I hope to be able to have the time for a true update soon... for now please enjoy the pictures of cuteness.

Wednesday, November 18, 2015

Compassion

With everything going on in the world lately, this word has constantly been on my mind.

But it's more than a word, isn't it? It's a way of life.

I can't believe people are so ignorant. I can't believe that people are so desensitized to everything that they've lost all empathy and compassion.


My main goal as a mother is to raise my son to be empathetic, compassionate, and kind. He's only 1, it's too early to tell if it's working, but I hope that it's being ingrained into his soul.
Each night as he falls asleep on my chest I kiss his soft hair and whisper that he must always be kind, and that I hope he grows up to be the most loving, compassionate person he can be.

It scares me how much we are exposed to as social media is so readily available. As a child I had no exposure to these things, and I'm scared that it's going to be impossible to filter what my son sees. I'm not talking about completely sheltering him from the world, I want him to know that these things happen because there are and always will be evil people in this world. But I do not want him to be exposed to the hateful, horrible, ignorant and bigoted things so many people say.

I feel lucky to have been born into a country where people are allowed to say what they feel about anything and everything... but at the same time I wish everyone would just shut the fuck up and keep their close minded opinions to themselves.

Of course I can't force people to keep their idiocy in check... but what I can do is continue to raise Carter with love, compassion, and empathy, and hope that he will grow up to be someone who thinks for himself, who has an open mind and more importantly an open heart. If his personality as it is right now is any indication, he will be the most compassionate little boy around. And that makes me proud already.

Thursday, October 22, 2015

Guilty.

Lately I feel like I've been very selfish, vain, and greedy. I focus so much on looking good for work everyday that I don't stop and embrace the chaos of the early morning when Carter is up and ready to go go go. I feel really guilty.
I've decided to go on a no buy break. No more makeup/clothes/unnecessary things for myself... I'm putting a cap on my morning routine of 20 minutes. The rest of my morning needs to be spent hugging my son, sipping coffee as he sits in my lap with his current favorite book. I need to wake up early and stop spending so much time on my makeup and more time centering myself for the day, more time with the boy just enjoying those extra minutes each day with him... because I know that I'll end up missing him so much during the day that I will regret not taking the time to just sit with him for a little while longer while I still can.

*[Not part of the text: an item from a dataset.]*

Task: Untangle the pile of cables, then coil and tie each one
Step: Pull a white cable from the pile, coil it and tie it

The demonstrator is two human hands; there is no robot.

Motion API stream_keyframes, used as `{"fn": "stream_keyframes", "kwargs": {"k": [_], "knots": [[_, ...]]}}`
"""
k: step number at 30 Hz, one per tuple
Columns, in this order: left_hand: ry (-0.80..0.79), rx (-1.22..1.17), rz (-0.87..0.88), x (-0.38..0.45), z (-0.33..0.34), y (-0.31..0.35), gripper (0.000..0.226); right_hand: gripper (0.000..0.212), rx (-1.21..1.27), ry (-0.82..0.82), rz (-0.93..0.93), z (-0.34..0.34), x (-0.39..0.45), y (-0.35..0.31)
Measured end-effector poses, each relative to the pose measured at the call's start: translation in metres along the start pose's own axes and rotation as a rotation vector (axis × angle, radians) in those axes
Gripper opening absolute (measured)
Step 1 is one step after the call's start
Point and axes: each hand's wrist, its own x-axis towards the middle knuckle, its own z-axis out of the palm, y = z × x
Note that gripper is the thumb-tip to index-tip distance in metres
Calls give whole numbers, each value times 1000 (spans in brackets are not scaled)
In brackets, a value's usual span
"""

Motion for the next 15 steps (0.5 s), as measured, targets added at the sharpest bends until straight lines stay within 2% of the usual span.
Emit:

Saturday, October 17, 2015

The sweetest dreams

Each night I watch you sleep, your small frame spread on our giant family bed, chest rising and falling with your rhythmic breathing.

Each night I curl you into my chest as you nurse and fall into a deeper slumber while I breathe in your smell, a mixture of your bubble bath and sweetness of skin.

Each night I kiss the top of your head and whisper how much I love you... I tell you to be strong throughout life, be loving, and be kind. Always.

And each night I ask that you have sweet dreams.

______________________________

A lot of people give me a hard time for letting Carter sleep with us. Yes I miss having a baby free bed and adult snuggles every night, but I love having my baby close. I always want to ask those people if they enjoy sleeping 100% completely alone and cold. I know the answer would be no. Human contact is a necessity for development. I want my child to feel completely comforted and warm and loved always, but especially at night when the world is dark and maybe a little bit scary to him.

I love being the number one source of comfort to him. I know it won't last forever and so I cherish it for as long as possible.